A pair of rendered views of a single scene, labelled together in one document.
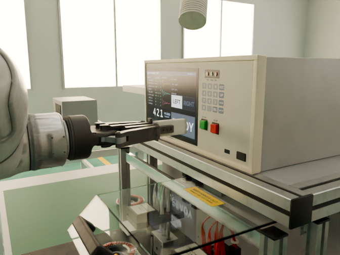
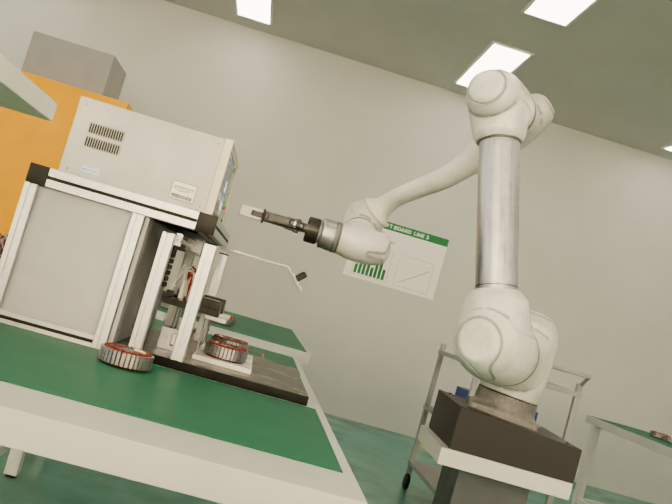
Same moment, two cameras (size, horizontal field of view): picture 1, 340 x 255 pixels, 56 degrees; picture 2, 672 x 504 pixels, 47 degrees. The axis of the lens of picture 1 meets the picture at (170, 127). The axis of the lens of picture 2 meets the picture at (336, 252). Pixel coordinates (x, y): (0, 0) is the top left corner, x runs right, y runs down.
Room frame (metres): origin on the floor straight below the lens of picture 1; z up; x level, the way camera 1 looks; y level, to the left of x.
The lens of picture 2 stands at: (2.53, 1.18, 0.99)
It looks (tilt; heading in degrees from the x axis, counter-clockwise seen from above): 4 degrees up; 205
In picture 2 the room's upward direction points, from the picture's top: 16 degrees clockwise
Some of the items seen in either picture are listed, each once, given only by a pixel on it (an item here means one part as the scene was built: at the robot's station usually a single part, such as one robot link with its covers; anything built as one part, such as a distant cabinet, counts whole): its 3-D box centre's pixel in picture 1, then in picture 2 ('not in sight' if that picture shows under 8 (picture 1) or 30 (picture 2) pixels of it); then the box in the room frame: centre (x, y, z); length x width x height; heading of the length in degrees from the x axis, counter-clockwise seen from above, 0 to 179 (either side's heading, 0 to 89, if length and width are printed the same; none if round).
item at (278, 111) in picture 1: (249, 100); (158, 169); (0.82, -0.20, 1.22); 0.44 x 0.39 x 0.20; 30
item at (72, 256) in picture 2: not in sight; (65, 266); (1.15, -0.11, 0.91); 0.28 x 0.03 x 0.32; 120
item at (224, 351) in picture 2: not in sight; (226, 351); (0.77, 0.14, 0.80); 0.11 x 0.11 x 0.04
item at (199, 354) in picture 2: not in sight; (223, 361); (0.77, 0.14, 0.78); 0.15 x 0.15 x 0.01; 30
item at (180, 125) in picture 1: (170, 127); not in sight; (0.62, 0.00, 1.18); 0.07 x 0.01 x 0.03; 120
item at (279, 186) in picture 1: (243, 146); (144, 212); (0.83, -0.20, 1.09); 0.68 x 0.44 x 0.05; 30
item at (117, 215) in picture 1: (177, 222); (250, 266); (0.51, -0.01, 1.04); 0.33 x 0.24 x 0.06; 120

+===+

EXERCISE OBJECTIVE:
Would you restate word for word every line from the one holding "item at (180, 125)" to the end of the entries, both ends included?

ANSWER TO THE PROBLEM:
item at (180, 125) in picture 1: (170, 127); not in sight; (0.62, 0.00, 1.18); 0.07 x 0.01 x 0.03; 120
item at (279, 186) in picture 1: (243, 146); (144, 212); (0.83, -0.20, 1.09); 0.68 x 0.44 x 0.05; 30
item at (117, 215) in picture 1: (177, 222); (250, 266); (0.51, -0.01, 1.04); 0.33 x 0.24 x 0.06; 120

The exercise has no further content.